## Exercise objective
Check each line of the records for "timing"; collect those that have it.

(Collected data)

━━━━

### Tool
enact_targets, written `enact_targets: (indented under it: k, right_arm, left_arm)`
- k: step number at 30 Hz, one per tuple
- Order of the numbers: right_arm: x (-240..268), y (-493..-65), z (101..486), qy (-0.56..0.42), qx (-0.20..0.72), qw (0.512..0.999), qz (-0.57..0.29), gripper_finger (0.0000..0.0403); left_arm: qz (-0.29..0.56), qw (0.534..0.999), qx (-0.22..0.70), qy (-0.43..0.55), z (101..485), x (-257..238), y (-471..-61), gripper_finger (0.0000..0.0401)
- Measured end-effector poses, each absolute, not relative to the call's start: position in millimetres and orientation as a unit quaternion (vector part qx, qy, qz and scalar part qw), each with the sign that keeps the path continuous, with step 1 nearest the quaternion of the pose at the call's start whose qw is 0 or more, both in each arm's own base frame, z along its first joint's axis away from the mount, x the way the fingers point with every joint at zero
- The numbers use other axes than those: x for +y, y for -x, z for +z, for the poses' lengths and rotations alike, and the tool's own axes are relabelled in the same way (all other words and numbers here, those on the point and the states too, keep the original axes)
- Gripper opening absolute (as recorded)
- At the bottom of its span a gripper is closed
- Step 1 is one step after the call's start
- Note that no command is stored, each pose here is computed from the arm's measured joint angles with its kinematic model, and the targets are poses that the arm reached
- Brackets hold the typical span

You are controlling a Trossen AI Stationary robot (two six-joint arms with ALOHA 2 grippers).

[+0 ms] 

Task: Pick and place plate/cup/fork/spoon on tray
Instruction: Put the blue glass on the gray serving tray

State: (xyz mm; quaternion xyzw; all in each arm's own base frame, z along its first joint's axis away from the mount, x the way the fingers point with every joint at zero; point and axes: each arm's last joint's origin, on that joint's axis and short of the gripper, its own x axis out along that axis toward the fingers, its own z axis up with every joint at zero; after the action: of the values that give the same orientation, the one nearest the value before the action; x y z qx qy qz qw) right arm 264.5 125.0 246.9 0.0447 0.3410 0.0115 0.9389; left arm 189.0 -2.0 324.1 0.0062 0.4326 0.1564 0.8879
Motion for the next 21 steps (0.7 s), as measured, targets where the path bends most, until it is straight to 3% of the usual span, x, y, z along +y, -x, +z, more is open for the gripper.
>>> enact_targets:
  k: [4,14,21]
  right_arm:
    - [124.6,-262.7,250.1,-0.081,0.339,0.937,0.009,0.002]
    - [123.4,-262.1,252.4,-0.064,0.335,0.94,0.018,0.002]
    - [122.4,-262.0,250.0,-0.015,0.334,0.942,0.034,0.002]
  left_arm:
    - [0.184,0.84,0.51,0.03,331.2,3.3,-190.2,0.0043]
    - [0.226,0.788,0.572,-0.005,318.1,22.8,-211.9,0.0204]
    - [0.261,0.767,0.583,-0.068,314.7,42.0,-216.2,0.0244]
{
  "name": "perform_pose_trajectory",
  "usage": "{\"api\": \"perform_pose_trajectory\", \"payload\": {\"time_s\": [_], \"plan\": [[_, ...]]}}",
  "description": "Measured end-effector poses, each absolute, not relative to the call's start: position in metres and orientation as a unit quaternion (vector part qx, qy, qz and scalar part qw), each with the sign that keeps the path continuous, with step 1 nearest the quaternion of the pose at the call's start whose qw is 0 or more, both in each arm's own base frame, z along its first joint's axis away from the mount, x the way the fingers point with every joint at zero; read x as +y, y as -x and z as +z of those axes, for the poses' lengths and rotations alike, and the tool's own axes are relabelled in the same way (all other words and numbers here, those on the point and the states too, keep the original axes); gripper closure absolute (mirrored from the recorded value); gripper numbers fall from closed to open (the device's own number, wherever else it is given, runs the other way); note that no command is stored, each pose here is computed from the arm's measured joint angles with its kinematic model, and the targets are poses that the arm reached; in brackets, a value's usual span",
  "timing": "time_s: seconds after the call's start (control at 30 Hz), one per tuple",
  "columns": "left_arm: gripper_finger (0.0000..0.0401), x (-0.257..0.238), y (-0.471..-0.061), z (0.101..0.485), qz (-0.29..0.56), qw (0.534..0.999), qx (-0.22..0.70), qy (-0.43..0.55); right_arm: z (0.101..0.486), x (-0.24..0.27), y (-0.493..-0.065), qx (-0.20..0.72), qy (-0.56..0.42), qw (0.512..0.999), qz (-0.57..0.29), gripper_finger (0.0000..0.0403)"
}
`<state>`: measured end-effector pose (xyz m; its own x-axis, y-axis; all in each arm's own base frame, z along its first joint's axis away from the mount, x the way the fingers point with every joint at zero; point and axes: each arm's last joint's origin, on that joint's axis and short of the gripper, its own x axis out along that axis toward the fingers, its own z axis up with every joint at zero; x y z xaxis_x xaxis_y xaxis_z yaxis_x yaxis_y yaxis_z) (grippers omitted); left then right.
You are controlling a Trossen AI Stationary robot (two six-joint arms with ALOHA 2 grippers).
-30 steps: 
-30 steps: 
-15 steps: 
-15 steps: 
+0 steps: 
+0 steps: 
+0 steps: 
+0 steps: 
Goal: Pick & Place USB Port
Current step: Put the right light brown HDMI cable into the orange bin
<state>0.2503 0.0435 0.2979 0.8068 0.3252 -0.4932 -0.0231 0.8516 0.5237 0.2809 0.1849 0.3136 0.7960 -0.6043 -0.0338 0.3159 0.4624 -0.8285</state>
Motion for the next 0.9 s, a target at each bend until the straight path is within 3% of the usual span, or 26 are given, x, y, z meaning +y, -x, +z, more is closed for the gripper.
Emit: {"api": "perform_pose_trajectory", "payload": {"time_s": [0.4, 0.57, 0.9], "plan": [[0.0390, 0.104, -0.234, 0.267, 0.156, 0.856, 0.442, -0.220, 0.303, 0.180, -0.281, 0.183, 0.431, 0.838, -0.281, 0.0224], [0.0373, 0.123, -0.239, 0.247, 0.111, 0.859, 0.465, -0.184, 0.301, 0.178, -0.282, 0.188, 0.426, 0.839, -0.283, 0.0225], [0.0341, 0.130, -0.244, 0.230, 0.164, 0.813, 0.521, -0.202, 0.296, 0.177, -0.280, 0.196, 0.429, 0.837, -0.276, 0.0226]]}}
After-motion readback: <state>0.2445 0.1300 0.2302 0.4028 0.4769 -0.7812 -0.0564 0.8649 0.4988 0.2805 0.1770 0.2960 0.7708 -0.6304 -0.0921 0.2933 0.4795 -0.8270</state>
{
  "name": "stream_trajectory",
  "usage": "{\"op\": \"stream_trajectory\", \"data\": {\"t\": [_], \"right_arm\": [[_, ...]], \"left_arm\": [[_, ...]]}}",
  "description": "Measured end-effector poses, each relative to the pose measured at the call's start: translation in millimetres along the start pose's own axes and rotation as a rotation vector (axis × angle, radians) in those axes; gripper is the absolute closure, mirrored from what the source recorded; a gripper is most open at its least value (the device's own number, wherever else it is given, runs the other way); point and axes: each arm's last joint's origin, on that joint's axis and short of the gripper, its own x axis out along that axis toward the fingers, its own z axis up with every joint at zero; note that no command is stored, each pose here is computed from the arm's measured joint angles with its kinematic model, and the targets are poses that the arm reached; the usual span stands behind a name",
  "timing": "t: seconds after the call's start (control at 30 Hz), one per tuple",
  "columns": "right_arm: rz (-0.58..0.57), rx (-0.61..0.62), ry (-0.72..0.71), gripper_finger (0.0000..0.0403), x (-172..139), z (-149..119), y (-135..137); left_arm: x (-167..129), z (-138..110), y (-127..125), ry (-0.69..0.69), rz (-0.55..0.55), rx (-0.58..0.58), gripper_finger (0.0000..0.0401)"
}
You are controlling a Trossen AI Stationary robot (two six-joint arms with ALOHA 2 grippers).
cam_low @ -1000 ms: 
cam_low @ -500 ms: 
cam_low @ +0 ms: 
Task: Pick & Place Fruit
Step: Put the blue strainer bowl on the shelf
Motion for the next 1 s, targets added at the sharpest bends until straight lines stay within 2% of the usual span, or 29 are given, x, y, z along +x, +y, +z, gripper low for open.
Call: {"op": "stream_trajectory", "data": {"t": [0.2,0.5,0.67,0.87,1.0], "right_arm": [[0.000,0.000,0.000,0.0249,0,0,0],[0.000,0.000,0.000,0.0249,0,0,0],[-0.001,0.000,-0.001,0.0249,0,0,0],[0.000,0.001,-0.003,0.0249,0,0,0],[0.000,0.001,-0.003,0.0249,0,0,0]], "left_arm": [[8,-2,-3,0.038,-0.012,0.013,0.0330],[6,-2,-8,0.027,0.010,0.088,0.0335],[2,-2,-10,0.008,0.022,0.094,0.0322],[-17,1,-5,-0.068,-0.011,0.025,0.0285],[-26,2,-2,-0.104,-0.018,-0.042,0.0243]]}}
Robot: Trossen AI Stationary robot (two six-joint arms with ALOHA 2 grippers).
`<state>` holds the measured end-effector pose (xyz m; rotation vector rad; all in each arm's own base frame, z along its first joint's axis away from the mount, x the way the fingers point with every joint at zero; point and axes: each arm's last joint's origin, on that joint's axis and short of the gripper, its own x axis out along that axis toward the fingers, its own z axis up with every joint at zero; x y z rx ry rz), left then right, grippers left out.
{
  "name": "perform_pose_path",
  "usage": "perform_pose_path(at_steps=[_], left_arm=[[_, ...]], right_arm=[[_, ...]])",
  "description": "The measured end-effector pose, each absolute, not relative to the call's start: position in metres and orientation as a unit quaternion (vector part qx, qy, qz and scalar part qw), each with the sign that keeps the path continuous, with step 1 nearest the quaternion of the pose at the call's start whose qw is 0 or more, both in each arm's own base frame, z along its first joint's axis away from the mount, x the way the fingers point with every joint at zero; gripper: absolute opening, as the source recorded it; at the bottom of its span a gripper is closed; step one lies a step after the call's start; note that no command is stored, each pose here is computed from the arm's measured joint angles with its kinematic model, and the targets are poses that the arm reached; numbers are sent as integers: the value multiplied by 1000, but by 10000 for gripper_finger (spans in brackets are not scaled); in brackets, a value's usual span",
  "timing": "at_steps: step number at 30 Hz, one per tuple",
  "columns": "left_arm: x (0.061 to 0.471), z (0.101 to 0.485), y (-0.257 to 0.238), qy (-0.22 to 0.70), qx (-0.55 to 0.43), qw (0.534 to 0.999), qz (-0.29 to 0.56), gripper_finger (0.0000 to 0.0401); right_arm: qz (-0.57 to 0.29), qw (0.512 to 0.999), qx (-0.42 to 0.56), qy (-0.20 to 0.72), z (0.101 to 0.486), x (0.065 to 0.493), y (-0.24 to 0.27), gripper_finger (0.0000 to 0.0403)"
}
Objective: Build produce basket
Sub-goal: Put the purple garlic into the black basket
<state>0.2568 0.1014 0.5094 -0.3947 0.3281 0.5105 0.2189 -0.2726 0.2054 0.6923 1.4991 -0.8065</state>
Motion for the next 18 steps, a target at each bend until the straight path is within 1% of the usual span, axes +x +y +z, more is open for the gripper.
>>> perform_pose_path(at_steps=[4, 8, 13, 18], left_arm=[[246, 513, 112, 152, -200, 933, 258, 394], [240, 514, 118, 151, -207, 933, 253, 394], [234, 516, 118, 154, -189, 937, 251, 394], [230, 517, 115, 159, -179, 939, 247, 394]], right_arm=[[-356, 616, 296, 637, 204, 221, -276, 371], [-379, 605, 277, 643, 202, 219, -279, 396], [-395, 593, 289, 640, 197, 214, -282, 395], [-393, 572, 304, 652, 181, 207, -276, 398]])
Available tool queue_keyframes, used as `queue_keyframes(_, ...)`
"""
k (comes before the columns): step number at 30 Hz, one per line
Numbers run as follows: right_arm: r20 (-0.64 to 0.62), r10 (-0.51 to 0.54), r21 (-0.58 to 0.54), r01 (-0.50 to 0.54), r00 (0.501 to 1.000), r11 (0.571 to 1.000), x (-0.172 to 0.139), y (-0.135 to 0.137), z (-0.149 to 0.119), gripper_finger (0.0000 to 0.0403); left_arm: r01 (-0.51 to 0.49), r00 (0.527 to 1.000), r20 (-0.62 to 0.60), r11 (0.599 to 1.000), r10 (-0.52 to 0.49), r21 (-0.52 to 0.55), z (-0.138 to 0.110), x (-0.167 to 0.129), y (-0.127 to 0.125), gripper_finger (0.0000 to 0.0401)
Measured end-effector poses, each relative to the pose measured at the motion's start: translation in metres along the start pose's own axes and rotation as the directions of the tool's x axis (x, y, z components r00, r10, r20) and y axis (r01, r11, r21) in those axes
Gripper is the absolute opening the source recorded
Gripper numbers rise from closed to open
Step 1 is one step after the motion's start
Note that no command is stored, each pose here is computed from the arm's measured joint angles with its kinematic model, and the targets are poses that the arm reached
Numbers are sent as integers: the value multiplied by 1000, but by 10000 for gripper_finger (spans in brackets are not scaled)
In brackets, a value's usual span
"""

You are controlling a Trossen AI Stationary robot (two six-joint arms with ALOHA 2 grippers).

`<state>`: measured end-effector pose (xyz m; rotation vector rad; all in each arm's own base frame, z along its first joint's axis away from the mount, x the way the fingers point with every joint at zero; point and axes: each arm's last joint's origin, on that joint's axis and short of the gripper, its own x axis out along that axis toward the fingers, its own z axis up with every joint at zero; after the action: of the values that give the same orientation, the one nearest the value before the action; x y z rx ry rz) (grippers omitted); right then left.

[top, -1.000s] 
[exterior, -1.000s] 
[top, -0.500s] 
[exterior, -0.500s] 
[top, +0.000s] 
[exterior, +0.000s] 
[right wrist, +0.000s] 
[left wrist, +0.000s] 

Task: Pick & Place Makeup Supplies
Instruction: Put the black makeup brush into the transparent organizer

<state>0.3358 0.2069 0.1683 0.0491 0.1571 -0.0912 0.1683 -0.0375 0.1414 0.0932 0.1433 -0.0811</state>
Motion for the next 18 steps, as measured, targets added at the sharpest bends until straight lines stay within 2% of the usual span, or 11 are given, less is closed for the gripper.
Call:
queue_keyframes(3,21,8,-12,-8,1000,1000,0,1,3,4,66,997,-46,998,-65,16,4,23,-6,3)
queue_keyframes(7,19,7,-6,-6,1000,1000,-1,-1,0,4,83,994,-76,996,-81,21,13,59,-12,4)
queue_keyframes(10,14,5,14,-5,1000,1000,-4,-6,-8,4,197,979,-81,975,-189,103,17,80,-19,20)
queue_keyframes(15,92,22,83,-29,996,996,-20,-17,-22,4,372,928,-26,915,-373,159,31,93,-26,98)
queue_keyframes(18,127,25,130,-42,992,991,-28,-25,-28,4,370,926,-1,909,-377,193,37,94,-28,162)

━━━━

## Response to this task
  "timing": "time_s: seconds after the call's start (control at 30 Hz), one per tuple",
  "timing": "t: seconds after the call's start (control at 30 Hz), one per tuple",
  "timing": "at_steps: step number at 30 Hz, one per tuple",

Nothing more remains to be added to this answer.